J’ai fait de nouvelles découvertes
qui me font entrer davantage dans l’espace même du sujet.
J’utilise la matière du paysage pour peindre le paysage.
Je découvre l’origine du matériau
pictural, la source naturelle de la couleur. Mais la peinture est faite
de peinture et aussi de
pensée. Et la forme de la matière n’est pas forcément
la même que celle de la pensée. Pourtant
elle la véhicule. Courbet, dans ses peintures de forêt
où brame le cerf – c’est autre chose qui
brame que l’animal cerf, c’est l’Homme qui se débat
pour vivre et être humain, dans cette
société hypocrite et méchante.
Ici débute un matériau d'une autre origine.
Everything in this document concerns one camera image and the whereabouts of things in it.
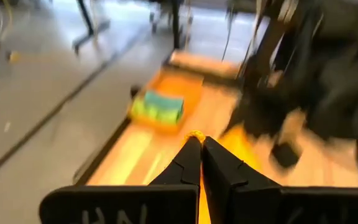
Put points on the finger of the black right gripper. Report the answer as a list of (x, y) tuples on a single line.
[(286, 155)]

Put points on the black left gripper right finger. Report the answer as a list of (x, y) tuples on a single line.
[(244, 202)]

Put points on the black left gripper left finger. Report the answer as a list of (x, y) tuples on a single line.
[(166, 199)]

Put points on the orange microfiber towel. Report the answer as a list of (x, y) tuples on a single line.
[(238, 146)]

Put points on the green microfiber towel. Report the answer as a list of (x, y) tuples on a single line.
[(154, 116)]

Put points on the teal microfiber towel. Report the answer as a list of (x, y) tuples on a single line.
[(163, 101)]

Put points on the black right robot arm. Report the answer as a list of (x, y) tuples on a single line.
[(337, 62)]

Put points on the translucent orange plastic basket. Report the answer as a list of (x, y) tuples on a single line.
[(185, 90)]

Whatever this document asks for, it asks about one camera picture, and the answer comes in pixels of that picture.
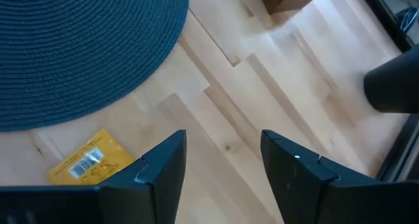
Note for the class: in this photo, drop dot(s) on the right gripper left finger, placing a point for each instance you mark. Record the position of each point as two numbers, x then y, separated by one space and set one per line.
147 197

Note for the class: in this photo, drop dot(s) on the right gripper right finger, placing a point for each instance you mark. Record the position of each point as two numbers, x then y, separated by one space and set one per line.
311 194

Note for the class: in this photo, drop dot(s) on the round dark woven placemat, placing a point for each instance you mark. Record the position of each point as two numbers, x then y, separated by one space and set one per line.
65 53

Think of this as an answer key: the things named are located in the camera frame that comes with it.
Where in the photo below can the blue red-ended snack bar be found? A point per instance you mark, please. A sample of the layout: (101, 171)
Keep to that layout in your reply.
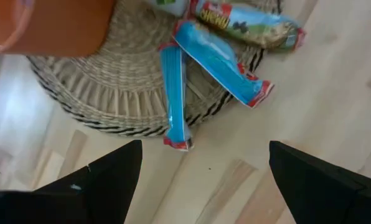
(174, 93)
(213, 56)

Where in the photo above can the round woven placemat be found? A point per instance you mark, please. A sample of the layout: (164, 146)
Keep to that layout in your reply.
(120, 77)

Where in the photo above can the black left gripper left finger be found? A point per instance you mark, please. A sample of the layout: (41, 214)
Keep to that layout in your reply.
(104, 186)

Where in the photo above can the green plant in white pot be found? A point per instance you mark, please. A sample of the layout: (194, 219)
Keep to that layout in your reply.
(170, 6)

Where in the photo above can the Chewy granola bar red ends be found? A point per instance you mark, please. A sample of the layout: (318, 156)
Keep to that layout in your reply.
(257, 28)

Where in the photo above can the terracotta plastic basket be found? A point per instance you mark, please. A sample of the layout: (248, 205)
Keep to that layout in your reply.
(64, 28)

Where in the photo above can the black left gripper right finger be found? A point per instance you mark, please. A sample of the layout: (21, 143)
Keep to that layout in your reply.
(313, 193)
C’est, dans
la forêt la peur de l’Homme matérialisée,
transpirante et pourtant à travers les branches transperce la
lumière s’incrustant dans le corps
sombre de la mort. Nous avons les pieds dans le sang, notre sang et
le sang de l’autre – je
voudrais peindre avec le sang également. Mais c’est aussi
beaucoup plus abstrait, moins
lyrique et poétique. C’est la forme du travail, de la
construction d’un monde intellectuel et
spirituel, comme Malevitch – la peinture comme une immense forêt.